- _Task to carry out_:
Output the listing exactly, without its pictures.
☆ ☆ ☆ ☆ ☆
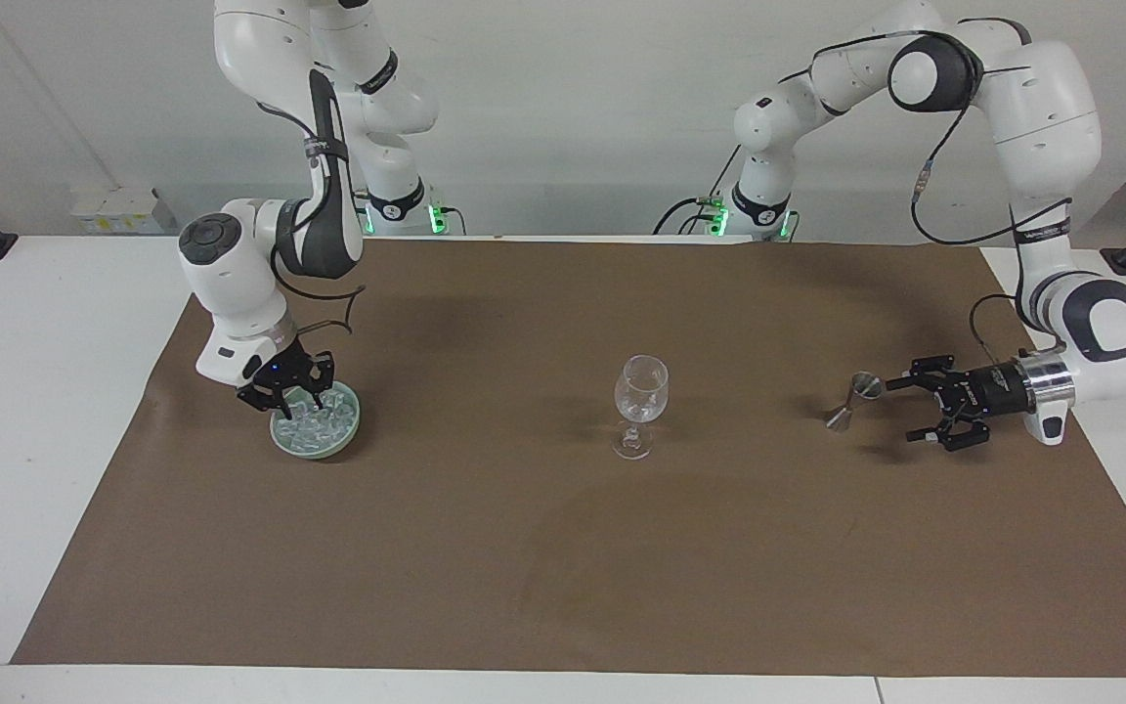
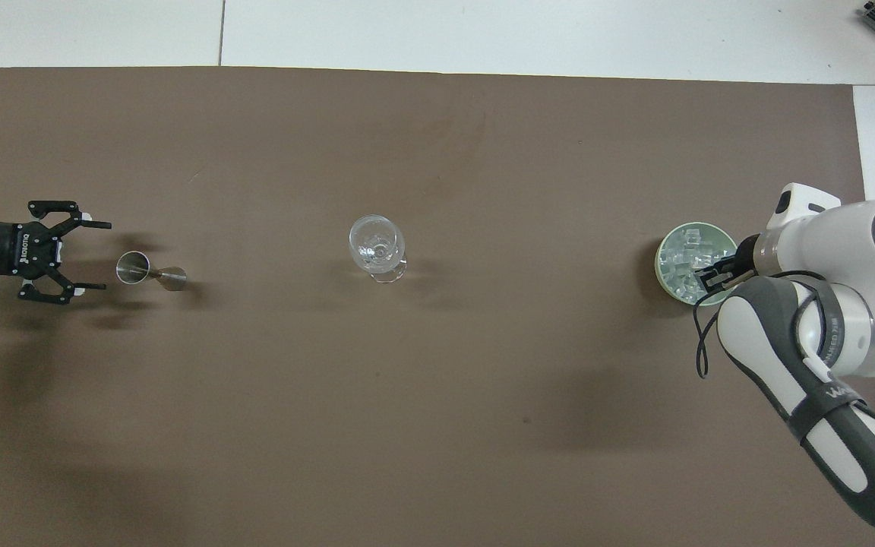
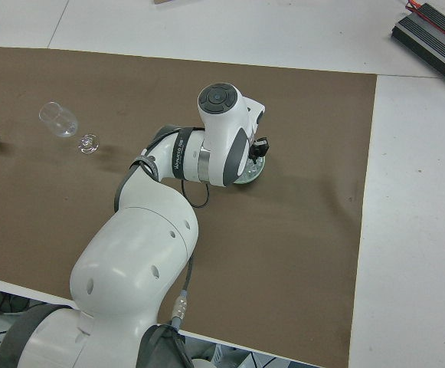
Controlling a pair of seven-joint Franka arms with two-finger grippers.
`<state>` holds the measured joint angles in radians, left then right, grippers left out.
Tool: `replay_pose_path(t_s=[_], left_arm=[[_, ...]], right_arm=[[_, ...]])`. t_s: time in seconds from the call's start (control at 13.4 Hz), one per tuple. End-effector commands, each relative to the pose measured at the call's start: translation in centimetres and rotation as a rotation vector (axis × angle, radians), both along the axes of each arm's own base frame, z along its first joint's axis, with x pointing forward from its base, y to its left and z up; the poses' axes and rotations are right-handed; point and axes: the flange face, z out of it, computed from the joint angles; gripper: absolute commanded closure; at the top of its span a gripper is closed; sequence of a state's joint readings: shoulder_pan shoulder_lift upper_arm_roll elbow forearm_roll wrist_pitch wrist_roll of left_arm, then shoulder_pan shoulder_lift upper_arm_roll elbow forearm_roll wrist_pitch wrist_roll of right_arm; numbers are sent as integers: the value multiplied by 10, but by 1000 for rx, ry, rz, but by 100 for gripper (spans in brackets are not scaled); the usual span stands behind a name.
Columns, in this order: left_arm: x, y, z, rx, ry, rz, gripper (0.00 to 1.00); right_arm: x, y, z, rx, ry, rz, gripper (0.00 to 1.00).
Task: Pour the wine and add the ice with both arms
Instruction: 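Set the cup down with the left gripper while the right gripper grips ice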
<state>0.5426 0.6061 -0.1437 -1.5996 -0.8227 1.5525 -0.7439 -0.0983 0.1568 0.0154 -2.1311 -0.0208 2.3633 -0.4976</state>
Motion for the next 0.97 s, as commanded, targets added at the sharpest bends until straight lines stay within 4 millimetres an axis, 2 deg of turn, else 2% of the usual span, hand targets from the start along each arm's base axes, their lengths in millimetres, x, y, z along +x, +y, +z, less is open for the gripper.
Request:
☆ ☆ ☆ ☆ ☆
- _Written answer_:
Controlling a pair of seven-joint Franka arms with two-finger grippers.
`<state>` holds the measured joint angles in radians, left then right, grippers left out.
Tool: `replay_pose_path(t_s=[_], left_arm=[[_, ...]], right_arm=[[_, ...]])`. t_s: time in seconds from the call's start (control at 13.4 Hz), one per tuple. End-effector commands, each relative to the pose measured at the call's start: translation in centimetres and rotation as a rotation vector (axis × angle, radians), both along the axes of each arm's own base frame, z along its first joint's axis, with x pointing forward from its base, y to its left and z up; the poses' axes and rotations are right-handed; point and axes: the flange face, z out of it, computed from the joint angles; gripper: absolute commanded closure; at the top of its span a gripper is closed; sequence of a state's joint readings: shoulder_pan shoulder_lift upper_arm_roll elbow forearm_roll wrist_pitch wrist_roll of left_arm, then shoulder_pan shoulder_lift upper_arm_roll elbow forearm_roll wrist_pitch wrist_roll of right_arm; numbers are sent as integers: the value multiplied by 10, but by 1000 for rx, ry, rz, but by 100 for gripper (spans in brackets are not scaled); the usual span stands behind a name.
Columns, in this order: left_arm: x, y, z, rx, ry, rz, gripper (0.00 to 1.00); right_arm: x, y, z, rx, ry, rz, gripper (0.00 to 1.00).
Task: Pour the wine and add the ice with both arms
Instruction: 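Set the cup down with the left gripper while the right gripper grips ice
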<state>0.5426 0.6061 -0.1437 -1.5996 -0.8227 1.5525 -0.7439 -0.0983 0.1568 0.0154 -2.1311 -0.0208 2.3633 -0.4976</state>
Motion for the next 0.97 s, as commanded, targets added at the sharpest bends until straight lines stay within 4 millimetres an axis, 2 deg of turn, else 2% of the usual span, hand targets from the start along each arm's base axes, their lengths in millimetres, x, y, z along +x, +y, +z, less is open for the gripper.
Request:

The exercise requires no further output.